Traditional Simplified [pin1 yin1] /English equivalent 1/equivalent 2/
中國 中国 [Zhong1 guo2] /China/Middle Kingdom/

I’ve written a(nother) quick python script that’ll convert this file into a(nother) sqlite database. Enjoy!

#! /usr/bin/python
#
#  A script to parse the CEDICT file into a sqlite
#  database.
#
#	Author:	Benny Wong <bwong.net>
#	Date:	2008.04.27
 
import re 
from pysqlite2 import dbapi2 as sqlite
 
columns = ['Traditional', 'Simplified', 'Pinyin', 'Definition']
 
f = open('cedict_ts.u8', 'r')
p = re.compile('(.*) (.*) \[(.*)\] /(.*)/')
 
conn = sqlite.connect('Cedict.sqlite')
cursor = conn.cursor()
 
cursor.execute("DROP TABLE IF EXISTS Cedict")
cursor.execute("CREATE TABLE Cedict (" + ", ".join([i + " TEXT" for i in columns]) + ")")
 
for line in f:
	if not line.startswith('#'):
		tokens = p.match(line)
		traditional = tokens.group(1)
		simplified = tokens.group(2)
		pinyin = tokens.group(3)
		definition = tokens.group(4).replace('/', '|')
 
		cursor.execute("INSERT INTO Cedict (" + ', '.join(columns) + \
			") VALUES (?, ?, ?, ?)", \
			[traditional, simplified, pinyin, definition]);
 
f.close()
 
conn.commit()

PS: <3 Regex

Unihan Sqlite Database

by benny

Once upon a time I wrote an extension for Firefox where you could highlight Chinese characters and be able to right-click and “Pinyinize” the characters. It would then take the characters into Pinyin, the phonetic representation of those Chinese characters.

Now, the only way I could do that was to pretend to make a request to pin1yin1.com and parse the HTML page that comes back. That’s a silly way to do things.
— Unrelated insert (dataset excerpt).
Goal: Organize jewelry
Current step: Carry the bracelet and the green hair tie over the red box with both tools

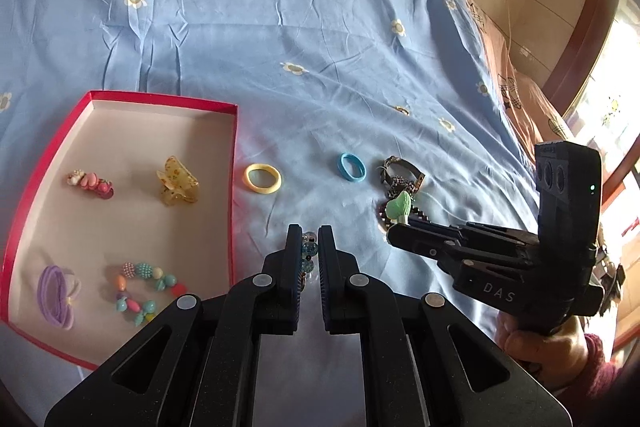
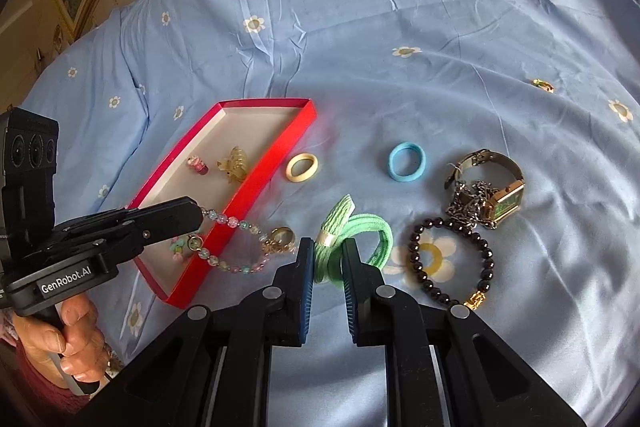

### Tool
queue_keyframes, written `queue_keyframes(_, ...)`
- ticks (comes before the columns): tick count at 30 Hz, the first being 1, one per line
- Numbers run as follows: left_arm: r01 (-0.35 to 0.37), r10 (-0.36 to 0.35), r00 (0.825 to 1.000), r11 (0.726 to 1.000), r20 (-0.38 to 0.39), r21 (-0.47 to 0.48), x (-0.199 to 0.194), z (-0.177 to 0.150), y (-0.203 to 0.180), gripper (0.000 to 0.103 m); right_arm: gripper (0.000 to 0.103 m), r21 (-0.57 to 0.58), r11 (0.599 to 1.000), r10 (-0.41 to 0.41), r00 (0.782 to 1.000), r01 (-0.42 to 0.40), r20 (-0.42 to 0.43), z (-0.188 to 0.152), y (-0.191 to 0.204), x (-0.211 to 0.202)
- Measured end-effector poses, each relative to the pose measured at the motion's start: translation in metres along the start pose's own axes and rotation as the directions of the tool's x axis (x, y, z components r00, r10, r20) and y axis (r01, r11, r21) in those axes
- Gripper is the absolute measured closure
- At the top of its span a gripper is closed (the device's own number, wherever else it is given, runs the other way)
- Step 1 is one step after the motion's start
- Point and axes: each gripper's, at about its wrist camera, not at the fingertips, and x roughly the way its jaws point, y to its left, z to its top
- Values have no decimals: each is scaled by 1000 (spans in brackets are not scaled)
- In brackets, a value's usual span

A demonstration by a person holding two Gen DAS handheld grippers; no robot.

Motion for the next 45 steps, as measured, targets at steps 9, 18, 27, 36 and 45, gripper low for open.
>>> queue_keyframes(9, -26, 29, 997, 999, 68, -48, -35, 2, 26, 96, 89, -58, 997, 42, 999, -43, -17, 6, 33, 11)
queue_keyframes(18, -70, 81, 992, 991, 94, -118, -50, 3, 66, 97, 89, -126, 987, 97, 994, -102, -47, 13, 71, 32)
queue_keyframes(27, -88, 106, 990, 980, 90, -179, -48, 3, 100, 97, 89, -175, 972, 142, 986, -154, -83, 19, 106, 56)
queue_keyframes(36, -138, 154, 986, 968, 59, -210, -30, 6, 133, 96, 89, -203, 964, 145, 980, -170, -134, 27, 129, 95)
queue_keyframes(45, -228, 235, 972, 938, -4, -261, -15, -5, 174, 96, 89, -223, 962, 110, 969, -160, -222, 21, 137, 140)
There should be a way/service where I could make a query, and have the results come back in a known schema, in JSON or XML or otherwise.

I haven’t been able to find one (if you know, let me know :) ) so I thought I’d see if I could make my own. I haven’t gotten that far, but I found out what database they were using. pin1yin1.com uses the Unihan database. The problem with that is is that its a flat text file where the lines look like:

<Chinese Character> <Key> <Value>

like:

U+340C kDefinition a tribe of savages in South China

It’s totally unusable in most situations so I decided to write a quick python (thanks Hila!) script to do this:

#! /usr/bin/python
#
#  A script to convert/pivot the Unihan.txt file into a sqlite
#  database.
#
#	Author:	Benny Wong <bwong.net>
#	Date:	2008.04.27
 
from pysqlite2 import dbapi2 as sqlite
 
charmap = {}
keys = set()
keys.add('Character')
 
f = open('Unihan.txt', 'r')
 
for line in f:
	if not line.startswith('#'):
		tokens = line.split()
		key = tokens[0].replace('U+', '')
		if not charmap.has_key(tokens[0]):
			charmap[tokens[0]] = {}
 
			unichar = tokens[0].replace('U+', '0x')
			unichar = unichr(long(unichar, 16))
 
			charmap[tokens[0]]['Character'] = unichar.encode('utf8')
 
		charmap[tokens[0]][tokens[1]] = " ".join(tokens[2:])
		keys.add(tokens[1])
 
f.close()
 
keystring = ", ".join(key + " TEXT" for key in keys)
 
conn = sqlite.connect('Unihan.sqlite')
cursor = conn.cursor()
 
cursor.execute("DROP TABLE IF EXISTS Unihan")
cursor.execute("CREATE TABLE Unihan (key TEXT, " + keystring + ")")
 
while len(charmap) > 0:
	key, values = charmap.popitem()
 
	columns = ",".join(values.keys())
	cells = '","'.join(values.values())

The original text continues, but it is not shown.